On Tuesday, Harris was sentenced to two days in prison, 58 days of house arrest and 200 hours of community service, which was decided on as part of Harris’ plea agreement.

South Point Biomass bought the former South Point Ethanol powerhouse in 1999.

The company wanted to use the seven dormant coal burning boilers, and 80 acres of land as part of an effort to convert it into a power plant that would generate 200 megawatts of electricity using wood waste and tobacco waste materials.

But that project fell through, with its owners blaming the economic crisis of 2008 and other factors.

The company cut out pipes for scrap metal and didn’t follow proper asbestos abatement procedures.

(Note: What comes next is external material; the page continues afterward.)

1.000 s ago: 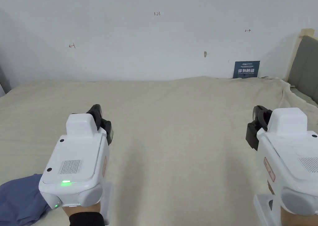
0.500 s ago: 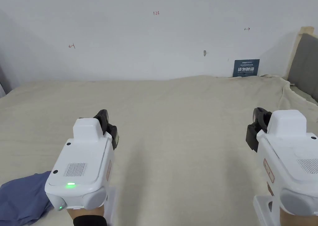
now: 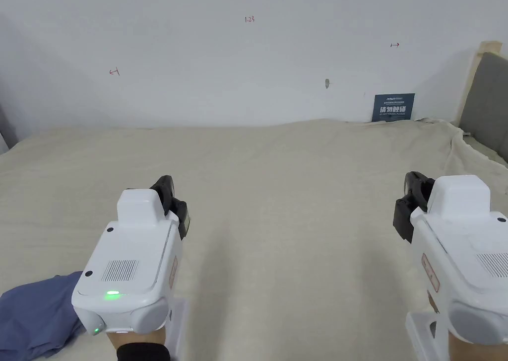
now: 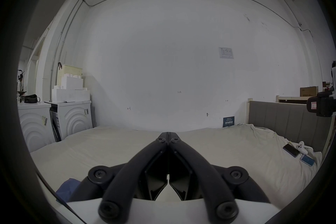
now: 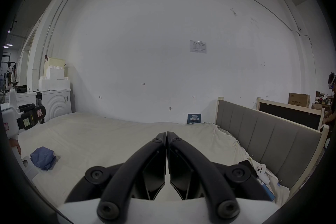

According to a press release from the United States Attorney’s Office, “Beginning in 2011 through October 2013, Harris and others removed approximately two and a half million pounds of metal from the facility and sold it as scrap. Harris knew significant portions of the metal removed were covered in asbestos.

He directed others to help him cut through the asbestos labeling on several pipes in order to obtain the scrap metal underneath. The asbestos was stripped from the metal while dry and left on each of the six floors of the power plant.”

The U.S. EPA, Ohio EPA, and Ohio Bureau of Criminal Investigation investigated the case.

South Point Biomass still owns the lots around the powerhouse and owes Lawrence County $30,692.03 in back property taxes.

Last month, the U.S. EPA began cleaning up the site of asbestos, drums and cylinders from the powerhouse, asbestos piles and contaminated soil from the site around the old powerhouse after the company took out pipes and old equipment for its scrap metal value and left the asbestos on ground in 2008.

The U.S. EPA has estimated that it will take at least five months for the clean up to be completed.